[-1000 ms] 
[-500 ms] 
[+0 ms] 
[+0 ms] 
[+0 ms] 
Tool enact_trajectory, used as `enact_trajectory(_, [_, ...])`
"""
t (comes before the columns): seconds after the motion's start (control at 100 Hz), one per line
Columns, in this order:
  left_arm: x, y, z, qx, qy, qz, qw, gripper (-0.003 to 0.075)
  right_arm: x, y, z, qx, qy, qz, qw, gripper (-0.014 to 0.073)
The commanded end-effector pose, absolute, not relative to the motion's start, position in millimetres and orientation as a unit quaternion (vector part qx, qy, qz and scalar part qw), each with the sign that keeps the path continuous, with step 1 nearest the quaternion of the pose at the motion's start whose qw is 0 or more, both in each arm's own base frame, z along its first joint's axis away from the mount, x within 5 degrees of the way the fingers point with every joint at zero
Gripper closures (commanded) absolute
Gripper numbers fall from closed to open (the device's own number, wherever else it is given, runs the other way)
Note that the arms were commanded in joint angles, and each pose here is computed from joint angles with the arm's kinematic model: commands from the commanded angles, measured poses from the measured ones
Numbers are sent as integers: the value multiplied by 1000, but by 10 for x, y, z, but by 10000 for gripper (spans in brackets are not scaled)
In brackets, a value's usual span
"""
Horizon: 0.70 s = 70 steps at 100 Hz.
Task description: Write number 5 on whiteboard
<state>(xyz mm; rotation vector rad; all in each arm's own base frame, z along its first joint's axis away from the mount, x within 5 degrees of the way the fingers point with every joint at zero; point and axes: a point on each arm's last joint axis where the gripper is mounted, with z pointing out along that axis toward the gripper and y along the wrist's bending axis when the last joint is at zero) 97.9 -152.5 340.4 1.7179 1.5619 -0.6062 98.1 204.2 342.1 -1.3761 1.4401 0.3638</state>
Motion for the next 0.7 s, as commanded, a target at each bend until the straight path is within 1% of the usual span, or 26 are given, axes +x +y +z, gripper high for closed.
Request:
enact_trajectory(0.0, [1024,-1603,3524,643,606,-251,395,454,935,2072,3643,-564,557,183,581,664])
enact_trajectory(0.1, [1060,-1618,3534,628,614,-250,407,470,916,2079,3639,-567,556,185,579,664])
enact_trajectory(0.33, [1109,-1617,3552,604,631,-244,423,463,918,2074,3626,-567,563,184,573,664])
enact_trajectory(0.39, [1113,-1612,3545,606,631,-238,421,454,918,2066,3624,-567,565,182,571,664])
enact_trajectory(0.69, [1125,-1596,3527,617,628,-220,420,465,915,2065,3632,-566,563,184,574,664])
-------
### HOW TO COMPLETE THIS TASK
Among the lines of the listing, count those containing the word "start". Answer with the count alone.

### EXERCISE OUTPUT
2